Immaginate quante cose si sarebbero potute fare con 247 milioni di euro a disposizione. E invece non abbiamo potuto utilizzare tale cifra, che è andata dritta dritta nelle casse dell’Unione europea. Tutto a causa della negligenza squisitamente italiota riguardo alla gestione delle discariche abusive. Questa, infatti, è la cifra che emerge dall’ultimo rapporto appena consegnato in Parlamento relativo proprio alla “bonifica dei siti di discarica abusivi oggetto della sentenza della Corte di Giustizia Ue del 2 dicembre 2014”.
Si tratta di un procedimento in realtà avviato addirittura nel 2007 ma, vista l’assoluta noncuranza del nostro Stato, giunto a sentenza solo a fine 2014: la Corte in quell’occasione ci ha condannato al pagamento di una sanzione forfettaria di 40 milioni di euro (versata il primo febbraio 2015) e di una penalità semestrale di 200mila euro per ciascuna discarica abusiva contenente rifiuti non pericolosi e di 400mila euro per ciascuna discarica di rifiuti pericolosi che nel tempo si fosse mantenuta. Tutti penserebbero che allora il nostro Paese sia immediatamente corso ai ripari per chiudere in men che non si dica le discariche abusive. Peccato non sia andata proprio così.
Se al tempo della condanna le discariche, presenti da Nord a Sud, erano 200, oggi ne restano “in piedi” ancora 55. E così nel frattempo, stando all’ultimo corposo report del commissario governativo che si occupa delle bonifiche dei siti contaminati, siamo arrivati a pagare 247 milioni, cui dobbiamo aggiungere il pagamento di ulteriori 14,2 milioni già sanzionati ma che il nostro Paese deve ancora versare nelle casse comunitarie.
Ma non è tutto. Nel corposo report, infatti, sono specificate anche le difficoltà per cui ben 55 siti risultano ancora da chiudere definitivamente. La situazione più critica è senz’altro quella calabrese, sia “per numero di discariche da bonificare” (20) sia “per l’approccio con territori caratterizzati da importanti interessi legati alla ‘ndrangheta”. Non solo: “Alcune circostanze – spiega il Governo – sono risultate particolarmente critiche anche dal punto di vista ambientale, tenuto conto della loro collocazione in zone dì pregiato valore paesaggistico”. Situazione analoga anche in Campania, dove i ritardi accumulati per le bonifiche o per la messa in sicurezza del territorio sono legati “a problematiche inerenti l’inserimento in white list delle società che hanno partecipato ai bandi”.

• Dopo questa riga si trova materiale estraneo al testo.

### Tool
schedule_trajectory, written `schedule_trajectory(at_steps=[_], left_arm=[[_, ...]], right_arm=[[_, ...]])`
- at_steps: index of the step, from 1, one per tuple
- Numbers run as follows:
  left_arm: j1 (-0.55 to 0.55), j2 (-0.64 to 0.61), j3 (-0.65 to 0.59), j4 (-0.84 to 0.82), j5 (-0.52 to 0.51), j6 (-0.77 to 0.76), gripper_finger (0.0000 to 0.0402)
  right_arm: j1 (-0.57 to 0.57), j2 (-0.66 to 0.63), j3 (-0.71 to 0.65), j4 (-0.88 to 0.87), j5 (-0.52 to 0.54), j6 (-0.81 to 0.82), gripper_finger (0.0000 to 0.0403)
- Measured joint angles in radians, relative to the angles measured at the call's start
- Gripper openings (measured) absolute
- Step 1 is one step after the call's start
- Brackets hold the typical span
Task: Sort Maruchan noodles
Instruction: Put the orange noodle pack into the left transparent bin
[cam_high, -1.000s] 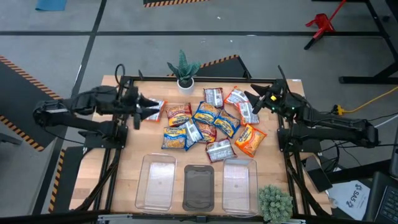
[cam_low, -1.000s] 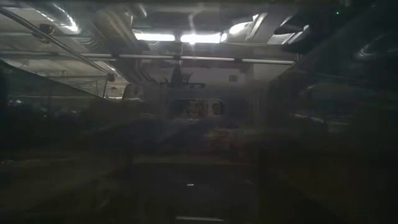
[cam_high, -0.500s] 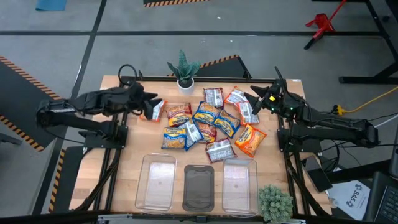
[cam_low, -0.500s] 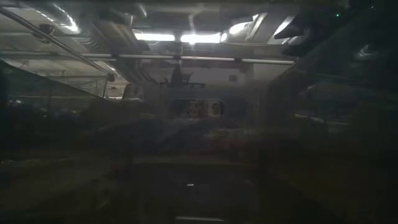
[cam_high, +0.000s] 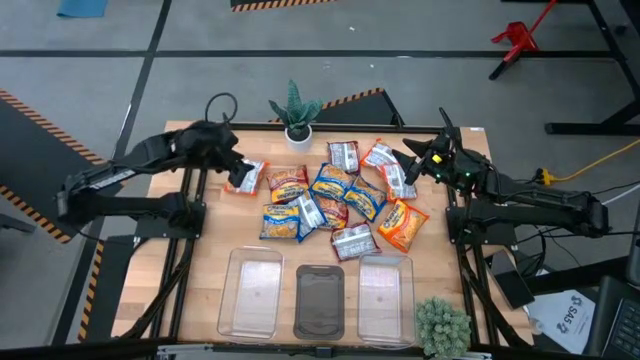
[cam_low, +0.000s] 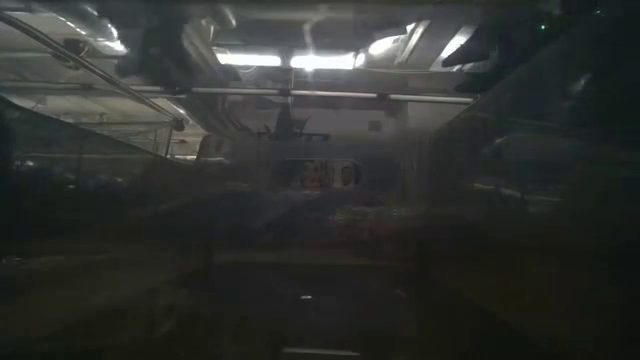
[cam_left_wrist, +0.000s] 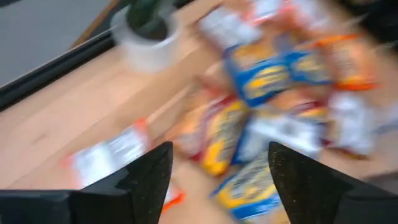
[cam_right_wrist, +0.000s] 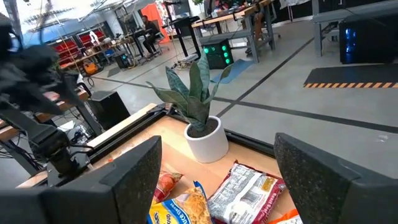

Insomma, dove abbondano i rifiuti pare proprio che lo Stato per troppo tempo abbia latito facendo così il gioco delle mafie. In altri casi, invece, a spiccare è l’assoluta negligenza delle istituzioni. L’esempio più eclatante è quello laziale: la maggior parte dei siti di discarica affidati al Commissario si trovano nel territorio di Frosinone ma vi è anche un sito nel Viterbese (Oriolo Romano) ed uno nella provincia di Roma (Riano). E proprio in qui sono stati rinvenuti fusti di origine industriale.
Cos’è stato fatto allota in questi anni? Poco e nulla: “Il Lazio pur non presentando notevoli criticità – conclude il commissario governativo – sembra che in alcuni casi non si sia proceduto con gli interventi previsti o con le ‘operazioni decisive’ al fine di provvedere alle bonifiche o messe in sicurezza”. Non poteva poi mancare il Nord con il Veneto, dove si assiste ad una delle situazioni maggiormente critiche: delle sei discariche contaminate, infatti, tre contengono soltanto pericolosi rifiuti industriali.